On the 12th of January, 1884, Mr. Bivens was married to Miss Fannie E. Stuart, who was born in Sullivan county, Missouri, and in 1882 came to the Payette valley to be with her sister, Mrs. J. B. Nesbit. She passed away at Payette, July 6, 1918. She had become the mother of six children, three of whom are deceased, Walter, John and Albert. The three living are as follows: George S., who was with the Ambulance Corps of the United States army, is still in France. The engine was blown off his car but he was uninjured. Emily F. is at home. Jessie E. is the wife of Alonzo H. Heap, who is a farmer near Falk. He was born at Montpelier, Bear Lake county, Idaho, his parents having been pioneers of this state. By her first husband, J. P. Schall, Mrs. Heap had a daughter, Josephine E. Schall, who is now a pupil in the sixth grade.

Mr. Bivens is living on a ranch of twelve acres at Fruitland and has witnessed notable changes in the country and its development, bearing his part at all times in the work of general progress and improvement. He made government surveys and helped to survey the railroad from Weiser to Salmon Meadows. He furnished the meat to the Oregon Short Line Railroad Company when they were building the line through this state. In connection with the public life of the community, he has also figured conspicuously. He served on the school board of Payette and for two terms represented his district in the territorial legislature, aiding in framing the early laws of the commonwealth.
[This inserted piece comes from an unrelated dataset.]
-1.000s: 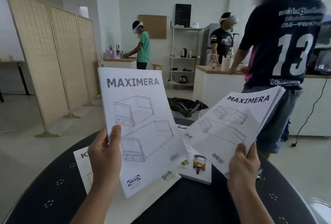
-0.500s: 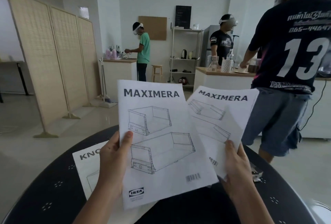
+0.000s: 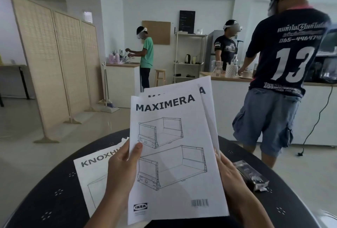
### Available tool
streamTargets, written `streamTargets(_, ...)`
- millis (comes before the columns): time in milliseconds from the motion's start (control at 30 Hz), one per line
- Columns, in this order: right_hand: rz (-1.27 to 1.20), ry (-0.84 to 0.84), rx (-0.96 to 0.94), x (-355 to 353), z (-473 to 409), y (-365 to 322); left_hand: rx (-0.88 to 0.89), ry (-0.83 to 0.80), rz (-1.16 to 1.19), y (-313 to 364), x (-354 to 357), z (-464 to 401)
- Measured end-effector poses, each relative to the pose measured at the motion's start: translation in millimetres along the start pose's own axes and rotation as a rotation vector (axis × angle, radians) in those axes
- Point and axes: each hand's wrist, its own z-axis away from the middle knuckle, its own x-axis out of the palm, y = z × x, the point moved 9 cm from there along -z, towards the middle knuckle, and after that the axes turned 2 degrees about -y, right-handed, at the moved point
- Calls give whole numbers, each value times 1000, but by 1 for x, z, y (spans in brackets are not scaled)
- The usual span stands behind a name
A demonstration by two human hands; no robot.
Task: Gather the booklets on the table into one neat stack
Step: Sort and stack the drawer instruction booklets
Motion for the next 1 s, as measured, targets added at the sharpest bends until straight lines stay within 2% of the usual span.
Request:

It is to his daughter, Mrs. Heap, that we are indebted for the interesting material concerning her father and pioneer times. Mrs. Heap was born at Payette and there acquired her education. Having been reared in Idaho when it was a frontier region, she relates many an interesting story and reminiscence concerning the early days. She tells of a man by the name of Ward, who was a bronco buster, and while breaking a horse the hackamore came off and he naturally therefore could not manage the animal. He accordingly called to Mr. Bivens and an Indian buster; "Oh, please corral me." Every time that he would attempt to get off the horse would strike at him with his front feet. One day when Mrs. Heap had been riding she passed the house of Tom White, who was sitting on his front porch loading his old muzzle loader gun. She asked him what was up and he replied; "A bear has eaten all of my pigs and now he has begun on the garden, so I am going after him." That night they heard the man shooting and after waiting for a long time for his return went out to look for him. They found him all out of breath. He said that he had been kicked. In the morning they found the bear dead and when they skinned him they found his hide so full of carpet tacks that they could hardly get it off. This accounted for the kick, for instead of loading the gun with shot, in the dark the man had used a package of carpet tacks. Payette county certainly owes much to the Bivens family for what they have done in the development and upbuilding of this region and there is no one who has been more closely associated with the district from pioneer times to the present.